= What to produce =
Print the listing below only from the line that has "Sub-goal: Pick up" through the line that has "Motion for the", exactly, and drop any picture.
★ ★ ★ ★ ★ ★ ★
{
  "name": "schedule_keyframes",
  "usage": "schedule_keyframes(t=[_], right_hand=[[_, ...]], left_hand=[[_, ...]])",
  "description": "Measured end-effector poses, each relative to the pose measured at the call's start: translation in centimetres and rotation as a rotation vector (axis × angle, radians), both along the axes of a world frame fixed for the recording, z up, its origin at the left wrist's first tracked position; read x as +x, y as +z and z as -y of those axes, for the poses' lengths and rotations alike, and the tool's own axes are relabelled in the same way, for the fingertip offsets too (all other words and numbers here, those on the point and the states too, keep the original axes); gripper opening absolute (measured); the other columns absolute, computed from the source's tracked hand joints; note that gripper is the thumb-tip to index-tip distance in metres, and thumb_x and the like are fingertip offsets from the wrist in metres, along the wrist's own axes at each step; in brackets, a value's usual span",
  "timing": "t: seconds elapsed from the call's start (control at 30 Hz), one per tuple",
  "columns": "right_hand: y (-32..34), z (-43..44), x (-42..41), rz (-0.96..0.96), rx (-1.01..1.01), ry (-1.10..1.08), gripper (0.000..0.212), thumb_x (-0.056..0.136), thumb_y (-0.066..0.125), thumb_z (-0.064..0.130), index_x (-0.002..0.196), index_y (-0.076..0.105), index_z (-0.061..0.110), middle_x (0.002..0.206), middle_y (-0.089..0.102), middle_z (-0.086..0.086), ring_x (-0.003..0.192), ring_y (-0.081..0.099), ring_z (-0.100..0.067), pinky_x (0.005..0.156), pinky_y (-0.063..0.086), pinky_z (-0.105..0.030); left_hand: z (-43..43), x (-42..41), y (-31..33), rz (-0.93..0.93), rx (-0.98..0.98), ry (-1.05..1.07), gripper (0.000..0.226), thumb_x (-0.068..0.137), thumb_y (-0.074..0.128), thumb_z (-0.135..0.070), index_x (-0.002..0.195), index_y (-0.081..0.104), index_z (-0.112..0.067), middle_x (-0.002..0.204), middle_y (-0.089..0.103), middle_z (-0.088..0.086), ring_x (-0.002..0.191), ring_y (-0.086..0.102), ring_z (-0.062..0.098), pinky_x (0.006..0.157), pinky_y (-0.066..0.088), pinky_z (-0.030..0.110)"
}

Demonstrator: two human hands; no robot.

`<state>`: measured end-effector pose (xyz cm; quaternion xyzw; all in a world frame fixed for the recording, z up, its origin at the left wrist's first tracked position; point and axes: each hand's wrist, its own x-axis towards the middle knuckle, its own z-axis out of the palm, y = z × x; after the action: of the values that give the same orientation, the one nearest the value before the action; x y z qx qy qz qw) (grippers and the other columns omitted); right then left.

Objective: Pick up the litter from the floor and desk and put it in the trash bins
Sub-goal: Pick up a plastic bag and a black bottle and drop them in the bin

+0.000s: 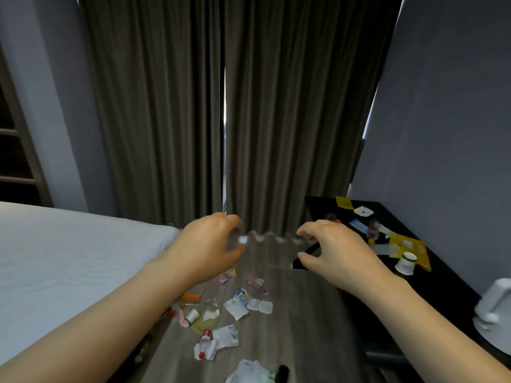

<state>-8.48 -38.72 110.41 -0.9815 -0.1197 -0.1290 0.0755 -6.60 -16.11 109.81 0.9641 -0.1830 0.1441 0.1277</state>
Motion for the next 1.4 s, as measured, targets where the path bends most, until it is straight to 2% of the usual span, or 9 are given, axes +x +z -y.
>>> schedule_keyframes(t=[0.17, 0.33, 0.43, 0.67, 0.8, 0.9, 1.07, 1.27, 1.4], right_hand=[[-2.2, 0.5, 7.6, -0.060, 0.024, -0.018, 0.043, 0.086, 0.061, 0.040, 0.127, 0.055, 0.029, 0.119, 0.058, 0.009, 0.109, 0.056, -0.010, 0.089, 0.051, -0.031], [-5.5, 1.2, 16.0, -0.103, 0.024, -0.080, 0.045, 0.085, 0.062, 0.038, 0.128, 0.056, 0.027, 0.119, 0.059, 0.007, 0.110, 0.056, -0.010, 0.091, 0.050, -0.031], [-7.6, 1.6, 22.1, -0.149, 0.050, -0.130, 0.043, 0.086, 0.063, 0.037, 0.127, 0.056, 0.025, 0.119, 0.059, 0.006, 0.110, 0.056, -0.012, 0.091, 0.049, -0.031], [-16.3, 3.5, 32.6, -0.352, 0.135, -0.288, 0.046, 0.086, 0.067, 0.036, 0.128, 0.056, 0.022, 0.123, 0.060, 0.002, 0.112, 0.057, -0.015, 0.093, 0.048, -0.030], [-23.2, 5.1, 35.0, -0.498, 0.202, -0.367, 0.044, 0.085, 0.067, 0.035, 0.125, 0.058, 0.021, 0.120, 0.061, 0.000, 0.109, 0.058, -0.015, 0.089, 0.046, -0.027], [-29.0, 6.2, 36.0, -0.600, 0.228, -0.401, 0.044, 0.084, 0.067, 0.034, 0.125, 0.058, 0.020, 0.121, 0.061, -0.003, 0.109, 0.058, -0.017, 0.088, 0.045, -0.026], [-40.0, 7.6, 36.8, -0.758, 0.239, -0.418, 0.049, 0.087, 0.064, 0.037, 0.130, 0.055, 0.017, 0.123, 0.062, -0.005, 0.111, 0.059, -0.018, 0.091, 0.048, -0.030], [-53.8, 9.5, 37.5, -0.821, 0.314, -0.442, 0.045, 0.083, 0.069, 0.031, 0.124, 0.059, 0.016, 0.117, 0.066, -0.005, 0.103, 0.062, -0.019, 0.085, 0.050, -0.029], [-64.4, 10.7, 37.6, -0.873, 0.289, -0.429, 0.048, 0.084, 0.069, 0.034, 0.127, 0.055, 0.016, 0.120, 0.064, -0.006, 0.104, 0.062, -0.021, 0.082, 0.049, -0.027]], left_hand=[[0.7, 8.2, -2.6, -0.061, -0.009, -0.002, 0.039, 0.084, 0.059, -0.038, 0.119, 0.056, -0.022, 0.112, 0.061, -0.001, 0.102, 0.060, 0.018, 0.086, 0.051, 0.034], [1.7, 18.4, -6.2, -0.102, -0.008, -0.075, 0.042, 0.082, 0.062, -0.038, 0.120, 0.055, -0.023, 0.112, 0.061, -0.001, 0.102, 0.060, 0.019, 0.085, 0.050, 0.032], [1.9, 25.6, -8.7, -0.145, 0.017, -0.114, 0.038, 0.080, 0.062, -0.037, 0.113, 0.056, -0.018, 0.109, 0.062, 0.002, 0.101, 0.061, 0.022, 0.084, 0.049, 0.034], [4.1, 39.0, -17.1, -0.345, 0.059, -0.206, 0.040, 0.084, 0.059, -0.039, 0.116, 0.056, -0.016, 0.113, 0.062, 0.006, 0.106, 0.059, 0.026, 0.085, 0.048, 0.033], [5.7, 42.6, -24.5, -0.473, 0.050, -0.282, 0.038, 0.084, 0.060, -0.031, 0.118, 0.060, -0.014, 0.119, 0.063, 0.007, 0.108, 0.059, 0.025, 0.089, 0.047, 0.030], [6.6, 43.7, -30.7, -0.548, 0.032, -0.268, 0.043, 0.082, 0.064, -0.030, 0.124, 0.059, -0.019, 0.114, 0.067, 0.006, 0.104, 0.063, 0.024, 0.088, 0.048, 0.026], [8.1, 44.5, -41.4, -0.685, 0.121, -0.215, 0.042, 0.082, 0.061, -0.035, 0.121, 0.057, -0.018, 0.114, 0.064, 0.005, 0.103, 0.062, 0.024, 0.087, 0.050, 0.032], [9.0, 43.9, -55.8, -0.776, 0.122, -0.151, 0.048, 0.085, 0.060, -0.037, 0.128, 0.053, -0.016, 0.120, 0.062, 0.005, 0.111, 0.059, 0.021, 0.092, 0.044, 0.029], [9.5, 43.3, -66.1, -0.820, 0.169, -0.145, 0.050, 0.084, 0.062, -0.039, 0.128, 0.052, -0.016, 0.120, 0.059, 0.006, 0.108, 0.059, 0.022, 0.090, 0.049, 0.031]])
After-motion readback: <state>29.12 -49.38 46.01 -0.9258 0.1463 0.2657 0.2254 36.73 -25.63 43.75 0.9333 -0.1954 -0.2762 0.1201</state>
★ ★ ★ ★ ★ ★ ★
= Answer to the problem =
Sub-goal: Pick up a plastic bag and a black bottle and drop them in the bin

+0.000s: 

<state>-8.48 -38.72 110.41 -0.9815 -0.1197 -0.1290 0.0755 -6.60 -16.11 109.81 0.9641 -0.1830 0.1441 0.1277</state>
Motion for the next 1.4 s, as measured, targets where the path bends most, until it is straight to 2% of the usual span, or 9 are given, axes +x +z -y.

No further answer is required.